For Targeted Amplicon Sequencing (TAS), use the batch --method amplicon option and give the target BED file.

Next steps¶

You can reuse the reference file you’ve previously constructed to extract copy number information from additional tumor sample BAM files, without repeating the steps above. Assuming the new tumor samples share the suffix “Tumor.bam” (and let’s also spread the workload across all available CPUs with the -p option, and generate some figures):

cnvkit.py batch *Tumor.bam -r my_reference.cnn -p 0 --scatter --diagram -d example4/

The coordinates of the target and antitarget bins, the gene names for the targets, and the GC and RepeatMasker information for bias corrections are automatically extracted from the reference .cnn file you’ve built.
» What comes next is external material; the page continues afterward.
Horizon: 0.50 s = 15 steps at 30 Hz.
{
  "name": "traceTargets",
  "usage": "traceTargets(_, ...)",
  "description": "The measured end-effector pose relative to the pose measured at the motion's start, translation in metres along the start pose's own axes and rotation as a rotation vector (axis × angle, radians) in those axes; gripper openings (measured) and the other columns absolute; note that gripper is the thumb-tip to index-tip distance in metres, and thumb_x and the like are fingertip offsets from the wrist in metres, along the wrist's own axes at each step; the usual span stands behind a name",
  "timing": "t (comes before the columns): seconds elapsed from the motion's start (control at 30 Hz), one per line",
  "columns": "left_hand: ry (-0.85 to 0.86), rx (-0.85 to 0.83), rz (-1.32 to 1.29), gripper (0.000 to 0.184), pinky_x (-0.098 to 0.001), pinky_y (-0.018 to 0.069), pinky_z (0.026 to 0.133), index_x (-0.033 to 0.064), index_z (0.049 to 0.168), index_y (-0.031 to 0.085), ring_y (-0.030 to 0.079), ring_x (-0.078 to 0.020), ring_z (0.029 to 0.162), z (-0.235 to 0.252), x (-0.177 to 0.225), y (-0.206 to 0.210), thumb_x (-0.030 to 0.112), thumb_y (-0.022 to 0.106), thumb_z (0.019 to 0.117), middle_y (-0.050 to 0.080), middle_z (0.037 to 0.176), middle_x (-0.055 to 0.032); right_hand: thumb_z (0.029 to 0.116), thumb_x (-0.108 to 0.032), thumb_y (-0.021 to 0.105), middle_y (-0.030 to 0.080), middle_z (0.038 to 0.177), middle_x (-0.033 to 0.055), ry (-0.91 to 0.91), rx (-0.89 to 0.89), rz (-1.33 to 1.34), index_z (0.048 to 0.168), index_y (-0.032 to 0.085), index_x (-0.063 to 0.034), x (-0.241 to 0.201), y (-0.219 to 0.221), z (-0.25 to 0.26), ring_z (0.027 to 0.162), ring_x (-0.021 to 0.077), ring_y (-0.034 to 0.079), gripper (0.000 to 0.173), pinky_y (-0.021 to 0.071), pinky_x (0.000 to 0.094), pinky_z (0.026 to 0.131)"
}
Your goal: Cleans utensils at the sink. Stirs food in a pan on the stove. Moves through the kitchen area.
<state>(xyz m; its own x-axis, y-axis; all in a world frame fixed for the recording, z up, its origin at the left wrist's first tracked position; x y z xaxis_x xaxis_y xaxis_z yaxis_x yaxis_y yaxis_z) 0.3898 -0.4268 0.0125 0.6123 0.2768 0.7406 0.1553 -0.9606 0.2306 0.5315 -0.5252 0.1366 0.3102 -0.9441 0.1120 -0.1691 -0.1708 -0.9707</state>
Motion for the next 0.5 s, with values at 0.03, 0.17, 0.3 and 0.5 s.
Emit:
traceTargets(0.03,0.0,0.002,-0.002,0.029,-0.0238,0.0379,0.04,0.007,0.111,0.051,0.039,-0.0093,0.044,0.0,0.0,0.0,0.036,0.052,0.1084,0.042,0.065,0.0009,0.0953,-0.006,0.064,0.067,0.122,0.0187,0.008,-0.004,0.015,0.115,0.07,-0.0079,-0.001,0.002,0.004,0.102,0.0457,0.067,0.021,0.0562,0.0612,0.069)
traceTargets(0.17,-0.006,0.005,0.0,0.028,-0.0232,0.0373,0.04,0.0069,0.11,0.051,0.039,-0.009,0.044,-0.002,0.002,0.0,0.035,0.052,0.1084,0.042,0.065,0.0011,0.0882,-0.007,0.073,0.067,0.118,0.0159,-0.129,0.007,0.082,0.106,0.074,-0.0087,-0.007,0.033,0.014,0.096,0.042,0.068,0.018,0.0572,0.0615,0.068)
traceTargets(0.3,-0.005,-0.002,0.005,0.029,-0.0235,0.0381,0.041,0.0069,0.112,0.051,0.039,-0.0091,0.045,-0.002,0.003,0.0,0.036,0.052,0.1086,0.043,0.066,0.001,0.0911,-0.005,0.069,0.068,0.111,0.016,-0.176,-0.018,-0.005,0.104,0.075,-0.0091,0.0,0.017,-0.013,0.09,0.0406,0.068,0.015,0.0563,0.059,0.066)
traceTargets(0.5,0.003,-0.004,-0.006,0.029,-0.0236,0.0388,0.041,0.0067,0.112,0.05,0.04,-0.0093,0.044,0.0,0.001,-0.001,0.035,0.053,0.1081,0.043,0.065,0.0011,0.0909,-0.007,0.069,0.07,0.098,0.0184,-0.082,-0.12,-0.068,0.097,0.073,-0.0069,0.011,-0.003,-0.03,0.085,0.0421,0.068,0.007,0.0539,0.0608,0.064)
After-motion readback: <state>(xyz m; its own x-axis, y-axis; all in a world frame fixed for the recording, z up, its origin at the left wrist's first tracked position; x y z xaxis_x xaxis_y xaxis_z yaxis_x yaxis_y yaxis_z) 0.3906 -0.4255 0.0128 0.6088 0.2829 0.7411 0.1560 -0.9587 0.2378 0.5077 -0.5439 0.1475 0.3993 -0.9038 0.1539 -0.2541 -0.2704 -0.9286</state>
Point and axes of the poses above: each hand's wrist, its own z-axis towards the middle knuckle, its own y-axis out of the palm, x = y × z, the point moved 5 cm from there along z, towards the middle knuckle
Now, starting a project from scratch, you could follow any of these approaches:

Run batch as above with all tumor/test and normal/control samples specified as they are, and hope for the best. (This should usually work fine.)
For the careful: Run batch with just the normal samples specified as normal, yielding coverage .cnn files and a pooled reference. Inspect the coverages of all samples with the metrics command, eliminating any poor-quality samples and choosing a larger or smaller antitarget bin size if necessary. Build an updated pooled reference using batch or coverage and reference (see Copy number calling pipeline), coordinating your work in a Makefile, Rakefile, or similar build tool.
- See also: Ten Simple Rules for Reproducible Computational Research
For the power user: Run batch with all samples specified as tumor samples, using -n by itself to build a flat reference, yielding coverages, copy ratios, segments and optionally plots for all samples, both tumor and normal. Inspect the “rough draft” outputs and determine an appropriate strategy to build and use a pooled reference to re-analyze the samples – ideally coordinated with a build tool as above.
Use a framework like bcbio-nextgen to coordinate the complete sequencing data analysis pipeline.

See the command-line usage pages for additional visualization, reporting and import/export commands in CNVkit.